I always thought that religious people were running away from life, that the world was just too big, too scary, too much to deal with and they found a way to escape from it. It always seemed like a great out to have. If god controls everything then we’re not responsible, I can pass off the blame on someone else.
That’s what I used to think.
I suppose for some people that is the case, I never truly believed that living a life for god, could also involved living a life for oneself; devoid of personal responsibility one could just put up their feet and enjoy the ride.
I know differently now, for many people it’s not like that at all. For me initially it was an act of curiosity… wait a minute… your telling me that all those random experiences I had of ‘oneness’ those moments of feeling beyond myself, those feelings of connectedness have been experienced by others? That they’ve been talked about and debated by scholars of every major faith? You’ve got to be kidding me. I felt so surprised to learn that many of the ideas that I held sacred were indeed considered sacred by my own faith.

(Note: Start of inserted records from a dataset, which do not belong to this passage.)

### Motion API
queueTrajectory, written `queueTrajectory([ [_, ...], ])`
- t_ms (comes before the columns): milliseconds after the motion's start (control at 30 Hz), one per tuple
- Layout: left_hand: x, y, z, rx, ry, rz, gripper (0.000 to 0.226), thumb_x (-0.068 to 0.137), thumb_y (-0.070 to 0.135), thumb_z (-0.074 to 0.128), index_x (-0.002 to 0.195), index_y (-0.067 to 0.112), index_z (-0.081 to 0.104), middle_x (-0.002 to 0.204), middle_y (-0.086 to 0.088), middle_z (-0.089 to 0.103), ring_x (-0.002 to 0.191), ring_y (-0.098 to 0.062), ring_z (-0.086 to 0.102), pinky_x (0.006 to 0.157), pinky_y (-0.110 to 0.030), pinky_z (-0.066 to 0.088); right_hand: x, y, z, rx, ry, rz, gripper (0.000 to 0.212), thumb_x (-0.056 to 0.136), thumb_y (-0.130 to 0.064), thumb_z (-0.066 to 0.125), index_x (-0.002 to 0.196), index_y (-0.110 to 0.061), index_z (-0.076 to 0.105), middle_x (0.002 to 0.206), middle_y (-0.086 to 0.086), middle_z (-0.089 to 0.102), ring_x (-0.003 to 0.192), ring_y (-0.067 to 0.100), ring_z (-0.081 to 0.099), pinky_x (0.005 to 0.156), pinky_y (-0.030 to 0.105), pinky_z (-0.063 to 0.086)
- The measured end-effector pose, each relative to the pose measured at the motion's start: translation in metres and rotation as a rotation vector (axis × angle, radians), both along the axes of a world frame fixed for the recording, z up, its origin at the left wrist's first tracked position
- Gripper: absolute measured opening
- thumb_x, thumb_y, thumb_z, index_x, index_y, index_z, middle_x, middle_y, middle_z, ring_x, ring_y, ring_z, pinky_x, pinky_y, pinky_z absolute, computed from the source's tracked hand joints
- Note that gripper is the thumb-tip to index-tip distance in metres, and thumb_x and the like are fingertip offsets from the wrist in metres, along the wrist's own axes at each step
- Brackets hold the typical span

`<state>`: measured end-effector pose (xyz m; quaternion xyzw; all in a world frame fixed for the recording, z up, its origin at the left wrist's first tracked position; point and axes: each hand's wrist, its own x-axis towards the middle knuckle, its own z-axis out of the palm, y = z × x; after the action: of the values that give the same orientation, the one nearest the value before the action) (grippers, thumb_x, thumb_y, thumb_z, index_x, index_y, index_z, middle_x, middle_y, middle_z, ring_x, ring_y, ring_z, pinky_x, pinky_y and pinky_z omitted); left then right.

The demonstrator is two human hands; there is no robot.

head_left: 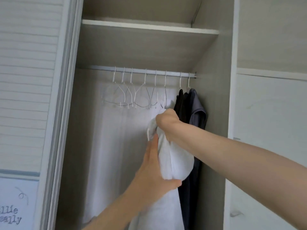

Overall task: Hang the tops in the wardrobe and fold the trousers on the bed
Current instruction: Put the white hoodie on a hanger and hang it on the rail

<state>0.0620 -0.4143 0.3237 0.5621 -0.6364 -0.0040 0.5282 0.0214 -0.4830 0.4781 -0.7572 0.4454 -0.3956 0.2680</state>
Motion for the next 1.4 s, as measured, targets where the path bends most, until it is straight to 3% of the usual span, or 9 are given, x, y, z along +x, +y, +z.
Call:
queueTrajectory([
  [133,0.011,-0.016,-0.015,-0.136,-0.082,0.221,0.112,0.08,0.011,0.059,0.14,0.058,-0.024,0.158,0.021,0.013,0.134,-0.017,0.042,0.103,-0.038,0.045,0.008,-0.008,0.011,-0.147,0.003,-0.076,0.016,0.09,-0.003,0.056,0.106,-0.001,0.057,0.12,0.012,0.059,0.11,0.026,0.059,0.086,0.03,0.046],
  [333,0.029,-0.041,-0.002,-0.119,-0.081,0.267,0.082,0.091,0.023,0.055,0.145,0.051,0.0,0.137,0.01,0.051,0.113,-0.02,0.059,0.091,-0.04,0.051,0.01,-0.031,0.031,-0.193,-0.132,-0.129,0.018,0.091,-0.005,0.054,0.107,0.001,0.058,0.126,0.017,0.054,0.093,0.028,0.057,0.07,0.03,0.04],
  [467,0.045,-0.064,0.008,-0.165,-0.146,0.296,0.075,0.096,0.028,0.05,0.144,0.054,-0.001,0.133,0.012,0.055,0.107,-0.017,0.06,0.086,-0.029,0.048,0.022,-0.051,0.046,-0.251,-0.172,-0.163,0.018,0.088,-0.004,0.052,0.105,0.001,0.056,0.118,0.016,0.057,0.084,0.027,0.054,0.067,0.028,0.039],
  [667,0.064,-0.112,0.035,-0.186,-0.143,0.283,0.09,0.099,0.029,0.044,0.117,0.077,-0.03,0.134,0.012,0.054,0.104,-0.015,0.061,0.083,-0.026,0.044,0.044,-0.086,0.075,-0.32,-0.212,-0.164,0.016,0.085,-0.004,0.051,0.101,-0.006,0.047,0.091,0.009,0.05,0.076,0.026,0.047,0.059,0.029,0.036],
  [800,0.077,-0.149,0.056,-0.186,-0.142,0.279,0.086,0.099,0.032,0.042,0.117,0.076,-0.031,0.137,0.012,0.051,0.107,-0.016,0.06,0.09,-0.032,0.046,0.059,-0.118,0.093,-0.33,-0.271,-0.163,0.03,0.085,-0.004,0.053,0.114,0.003,0.053,0.106,0.015,0.057,0.092,0.034,0.059,0.067,0.031,0.039],
  [1033,0.098,-0.21,0.084,-0.154,-0.203,0.259,0.08,0.097,0.033,0.043,0.138,0.063,-0.02,0.126,0.005,0.059,0.093,-0.012,0.057,0.07,-0.022,0.038,0.083,-0.184,0.117,-0.337,-0.333,-0.206,0.035,0.09,0.001,0.047,0.124,-0.001,0.049,0.126,0.012,0.055,0.113,0.033,0.057,0.091,0.04,0.047],
  [1100,0.102,-0.227,0.085,-0.148,-0.19,0.221,0.079,0.098,0.028,0.041,0.14,0.062,-0.016,0.137,0.005,0.053,0.108,-0.013,0.057,0.076,-0.021,0.039,0.09,-0.202,0.116,-0.33,-0.333,-0.197,0.033,0.091,0.0,0.047,0.124,-0.001,0.047,0.125,0.013,0.056,0.112,0.035,0.057,0.094,0.042,0.047],
  [1200,0.105,-0.244,0.085,-0.135,-0.181,0.199,0.074,0.1,0.028,0.039,0.141,0.062,-0.013,0.144,-0.001,0.048,0.126,-0.023,0.051,0.098,-0.033,0.043,0.094,-0.222,0.112,-0.335,-0.301,-0.167,0.029,0.089,-0.004,0.053,0.117,0.0,0.052,0.116,0.013,0.06,0.104,0.035,0.06,0.087,0.038,0.05],
  [1400,0.106,-0.257,0.071,-0.146,-0.257,0.263,0.073,0.1,0.036,0.037,0.141,0.058,-0.02,0.148,0.013,0.04,0.12,-0.012,0.054,0.101,-0.029,0.042,0.083,-0.242,0.097,-0.413,-0.225,-0.115,0.013,0.082,0.0,0.046,0.085,-0.011,0.041,0.089,0.008,0.047,0.073,0.028,0.041,0.048,0.025,0.024],
])
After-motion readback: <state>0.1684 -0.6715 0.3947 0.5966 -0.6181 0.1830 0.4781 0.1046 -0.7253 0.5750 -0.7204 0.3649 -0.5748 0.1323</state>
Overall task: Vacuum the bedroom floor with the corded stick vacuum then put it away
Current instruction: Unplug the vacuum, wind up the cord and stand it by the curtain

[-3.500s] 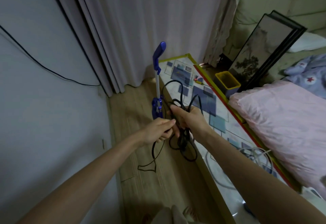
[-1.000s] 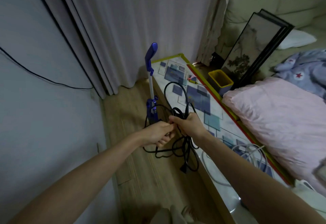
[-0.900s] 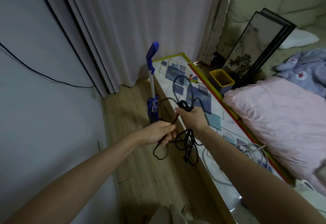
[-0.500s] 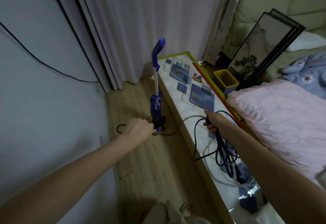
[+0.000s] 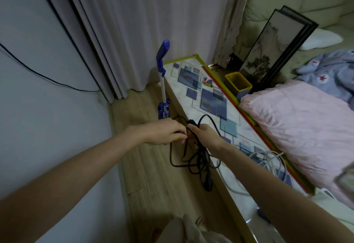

I’ve often wondered if I could have gone to other faiths and found the same or similar things. I think the answer is yes, but after my initial fear and rejection of my own for so many years, it felt oddly right to me to give what I’d been given a real chance. Not that I didn’t buy a book about Buddhism with my first collection of Jewish books when I went to the local bookstore (the books I bought? To be a Jew, God is a Verb, Siddhartha and The Jew in the Lotus). I mean I had to make a nod to the multiculturalism that I grew up with and was holding on to with ferocity.
As I continued to learn, I was constantly surprised by the ideas I was dealing with, about how well the overreaching philosophy meshed with my own. God was a part of that philosophy but I still felt it unnecessary to really tackle the elephant in the room. It’s not that I ignored god, it’s that I felt the question irrelevant. Okay so maybe this ‘god’ character is at the center of all this amazing philosophy, I don’t need to believe in god to get wisdom from this. I can take what I like and leave the rest, after all if my own consumer dominated culture has thought me anything it’s that I can pick and choose what I like, whatever fits into my own groove.
The great danger of that idea is that we, being the selective selfish creatures that we are will most likely ignore the things that we may most need to better ourselves, preferring to stay within the comfortable assumptions and behaviors that got us to that point.
What I’ve begun to realize of course is that accepting god, god as I understand him / it / she / we?? Is ultimately an act not of complacency or surrender but an act of love, mans salvation is by and through love. Being in love means that we are giving up ourselves to someone .That you are allowing the way you act to be influenced by them because you want to connect with them. Its means that you are risking being driven insane by that person when you do something they don’t like; all because you know that they believe you can do better. It means that when you do disappoint them that you’re allowing them to make you feel sad, to feel pain all because you want so fully to connect with them, to be with them. And it also means that you are allowing yourself to cause them pain because when love is mutual, when it is truly shared it means that you will cause them pain because they care about you, because they believe in you. Because they don’t want to see anything bad happen to you, because they want to protect you even when that may not be possible. I was surprised when I learned this, I continue to be surprised when I see this fully realized in the world; because it is the ultimate act of greatness, it is the ultimate act of self to live this.
I accept my own selfish impulses, I accept that I am weak when I should be strong, I accept that I must fail, I accept that I have only one small part of the answer. Yet I do not despair, I once thought that turning towards god, was to accept certainly into one’s life. Now I know it is the act of accepting and embracing uncertainly, it is an act of rejecting tragedy and accepting hope and salvation.